Diversification is a unique area of our process; we're not just buying all the low, six-, seven-P/E stocks. We like to buy value by industry. We categorize every company that we own into its respective industry, 53 industries in this dividend value portfolio, and then we compare within each industry. We don't believe that you can compare a 14-P/E company in one industry with an eight-P/E company in another. [There are] completely different industry growth rates, capital reinvestment requirements, different leverage, and some companies are heavy R&D type companies.

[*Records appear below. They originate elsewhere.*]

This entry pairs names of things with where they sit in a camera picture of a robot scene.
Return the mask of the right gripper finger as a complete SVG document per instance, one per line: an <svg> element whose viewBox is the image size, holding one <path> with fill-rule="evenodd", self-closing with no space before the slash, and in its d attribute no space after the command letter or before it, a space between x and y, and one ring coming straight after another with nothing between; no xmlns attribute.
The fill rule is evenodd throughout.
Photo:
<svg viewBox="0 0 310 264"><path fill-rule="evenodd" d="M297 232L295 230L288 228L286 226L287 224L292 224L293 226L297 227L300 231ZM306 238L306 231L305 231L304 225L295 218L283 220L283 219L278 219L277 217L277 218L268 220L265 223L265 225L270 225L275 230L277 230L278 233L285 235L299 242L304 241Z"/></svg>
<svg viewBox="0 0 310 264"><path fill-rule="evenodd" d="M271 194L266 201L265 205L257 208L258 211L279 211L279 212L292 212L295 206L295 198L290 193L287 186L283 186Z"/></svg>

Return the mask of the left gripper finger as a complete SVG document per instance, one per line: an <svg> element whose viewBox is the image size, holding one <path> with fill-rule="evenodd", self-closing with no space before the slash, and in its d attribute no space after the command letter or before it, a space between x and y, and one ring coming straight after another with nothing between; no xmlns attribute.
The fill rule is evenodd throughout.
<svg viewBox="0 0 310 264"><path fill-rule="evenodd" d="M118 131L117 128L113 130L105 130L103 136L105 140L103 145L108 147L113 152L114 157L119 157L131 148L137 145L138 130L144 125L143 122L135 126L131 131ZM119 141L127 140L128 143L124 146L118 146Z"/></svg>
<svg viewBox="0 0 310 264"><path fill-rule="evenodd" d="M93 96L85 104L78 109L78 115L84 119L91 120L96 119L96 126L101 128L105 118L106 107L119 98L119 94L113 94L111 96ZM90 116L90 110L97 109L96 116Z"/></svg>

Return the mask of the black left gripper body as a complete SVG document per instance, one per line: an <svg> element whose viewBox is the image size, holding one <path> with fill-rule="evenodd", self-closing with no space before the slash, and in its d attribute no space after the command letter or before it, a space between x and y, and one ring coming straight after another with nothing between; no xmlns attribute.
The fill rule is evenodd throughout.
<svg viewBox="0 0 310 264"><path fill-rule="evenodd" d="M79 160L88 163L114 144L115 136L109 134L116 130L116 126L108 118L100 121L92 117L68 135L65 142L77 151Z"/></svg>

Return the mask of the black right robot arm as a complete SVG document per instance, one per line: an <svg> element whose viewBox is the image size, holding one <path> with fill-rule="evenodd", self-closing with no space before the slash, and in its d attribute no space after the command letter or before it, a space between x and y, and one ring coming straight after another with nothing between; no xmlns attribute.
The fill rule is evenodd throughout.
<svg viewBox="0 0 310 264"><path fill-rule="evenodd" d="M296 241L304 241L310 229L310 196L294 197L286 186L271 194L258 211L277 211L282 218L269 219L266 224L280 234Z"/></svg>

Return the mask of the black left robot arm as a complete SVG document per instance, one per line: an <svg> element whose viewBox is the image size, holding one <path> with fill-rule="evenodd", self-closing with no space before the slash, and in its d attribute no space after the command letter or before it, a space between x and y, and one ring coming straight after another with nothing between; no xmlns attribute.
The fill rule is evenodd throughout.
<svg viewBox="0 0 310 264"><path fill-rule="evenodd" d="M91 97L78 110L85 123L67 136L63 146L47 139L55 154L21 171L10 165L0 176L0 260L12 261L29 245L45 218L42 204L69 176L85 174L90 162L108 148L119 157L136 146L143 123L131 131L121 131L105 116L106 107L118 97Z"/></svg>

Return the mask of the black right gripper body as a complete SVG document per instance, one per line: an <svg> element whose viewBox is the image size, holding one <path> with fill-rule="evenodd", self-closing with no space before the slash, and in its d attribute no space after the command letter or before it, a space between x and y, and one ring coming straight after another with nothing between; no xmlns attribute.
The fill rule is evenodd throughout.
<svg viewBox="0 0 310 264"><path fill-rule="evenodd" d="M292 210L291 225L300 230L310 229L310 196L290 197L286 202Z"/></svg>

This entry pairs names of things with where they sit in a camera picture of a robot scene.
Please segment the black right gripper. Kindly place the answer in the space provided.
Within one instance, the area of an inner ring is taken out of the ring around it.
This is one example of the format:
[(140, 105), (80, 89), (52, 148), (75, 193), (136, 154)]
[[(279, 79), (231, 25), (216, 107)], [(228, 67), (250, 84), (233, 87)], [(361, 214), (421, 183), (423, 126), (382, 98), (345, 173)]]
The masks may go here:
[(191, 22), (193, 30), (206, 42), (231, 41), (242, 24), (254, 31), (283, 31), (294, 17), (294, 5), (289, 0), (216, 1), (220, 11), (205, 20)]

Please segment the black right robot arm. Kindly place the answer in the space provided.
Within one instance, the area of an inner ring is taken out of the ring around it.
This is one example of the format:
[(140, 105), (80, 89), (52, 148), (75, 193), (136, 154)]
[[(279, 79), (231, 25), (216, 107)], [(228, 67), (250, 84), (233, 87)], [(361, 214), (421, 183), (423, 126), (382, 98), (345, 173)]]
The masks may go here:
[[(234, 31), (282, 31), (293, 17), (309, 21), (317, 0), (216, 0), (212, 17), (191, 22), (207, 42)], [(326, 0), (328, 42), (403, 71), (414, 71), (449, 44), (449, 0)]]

We do all the fundamental research in-house. We look at Wall Street research, of course, we have access to all of it, but we really see that research as more of the consensus opinion. Invariably we'll have a stock we like and they'll have a hold or sell on it, and stocks we don't like–you know, a high-P/E stock–they'll have a buy or strong buy. We look at those guys as more the herd; they are important because they form that consensus view, and then we're always going to be in the contrarian part of that consensus view. Coca-Cola is an example of a stock that Ben and I actually predicted, in 1998, when it was 50-times earnings, $87 a share, that we would own someday, but we had to sit on our hands for eight years. We picked it up about three months ago at about 16-times earnings, $42 a share, 3% dividend yield. It's also a big dividend grower; it's grown its dividend in double digits over the last five years, as well as buying back a lot of stock–so it's a free-cash-flow machine.
We use several quantitative models that assist us more from a timing perspective. We use a price-momentum model that attempts to show us, from more of a technical perspective, if the stock looks cheap on fundamentals: Do you buy today or wait a month, or is there something really wrong with the company? Is it a value trap? Somebody always knows, right? So that's picked up in those technicals, occasionally, and that would make us shy away from a stock we liked fundamentally. As a value manager we're always looking at something that's out of favor–there's something wrong with it per se by the market–we have to make sure that we avoid those value traps, and that falling knife. We're not a deep turnaround firm that likes to buy the falling knives; [if] we like the stocks, they'll fall and then base for a while–create a bottom–before we're really interested.
And these are quality companies at a very opportune price?
Fischer and Hoover (in stereo): Right!